* ACTION ITEM: Copy every line of the data exactly, keeping out any picture.

* DATA:

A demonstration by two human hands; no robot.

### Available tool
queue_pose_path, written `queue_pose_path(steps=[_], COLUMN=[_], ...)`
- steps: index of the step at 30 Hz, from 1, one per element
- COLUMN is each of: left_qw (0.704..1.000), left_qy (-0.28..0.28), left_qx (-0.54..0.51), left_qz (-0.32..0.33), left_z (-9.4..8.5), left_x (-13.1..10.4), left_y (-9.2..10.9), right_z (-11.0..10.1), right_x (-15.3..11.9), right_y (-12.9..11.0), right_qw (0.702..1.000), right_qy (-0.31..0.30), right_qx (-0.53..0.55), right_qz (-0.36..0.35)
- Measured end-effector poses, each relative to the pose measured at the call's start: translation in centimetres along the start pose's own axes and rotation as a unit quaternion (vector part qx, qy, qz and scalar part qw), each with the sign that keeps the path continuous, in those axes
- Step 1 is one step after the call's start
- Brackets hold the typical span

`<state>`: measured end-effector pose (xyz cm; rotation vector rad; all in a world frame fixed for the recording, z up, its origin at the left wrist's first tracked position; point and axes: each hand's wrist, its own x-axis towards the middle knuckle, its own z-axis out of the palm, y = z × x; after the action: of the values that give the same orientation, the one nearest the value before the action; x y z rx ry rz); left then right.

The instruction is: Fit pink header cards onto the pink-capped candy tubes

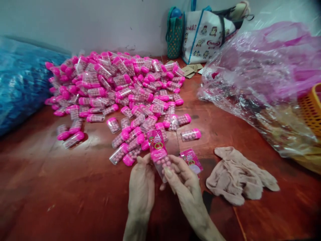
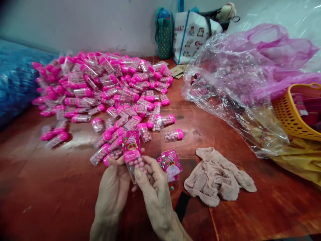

* REPLY TO THE EXERCISE:
A demonstration by two human hands; no robot.

### Available tool
queue_pose_path, written `queue_pose_path(steps=[_], COLUMN=[_], ...)`
- steps: index of the step at 30 Hz, from 1, one per element
- COLUMN is each of: left_qw (0.704..1.000), left_qy (-0.28..0.28), left_qx (-0.54..0.51), left_qz (-0.32..0.33), left_z (-9.4..8.5), left_x (-13.1..10.4), left_y (-9.2..10.9), right_z (-11.0..10.1), right_x (-15.3..11.9), right_y (-12.9..11.0), right_qw (0.702..1.000), right_qy (-0.31..0.30), right_qx (-0.53..0.55), right_qz (-0.36..0.35)
- Measured end-effector poses, each relative to the pose measured at the call's start: translation in centimetres along the start pose's own axes and rotation as a unit quaternion (vector part qx, qy, qz and scalar part qw), each with the sign that keeps the path continuous, in those axes
- Step 1 is one step after the call's start
- Brackets hold the typical span

`<state>`: measured end-effector pose (xyz cm; rotation vector rad; all in a world frame fixed for the recording, z up, its origin at the left wrist's first tracked position; point and axes: each hand's wrist, its own x-axis towards the middle knuckle, its own z-axis out of the palm, y = z × x; after the action: of the values that give the same orientation, the one nearest the value before the action; x y z rx ry rz); left then right.

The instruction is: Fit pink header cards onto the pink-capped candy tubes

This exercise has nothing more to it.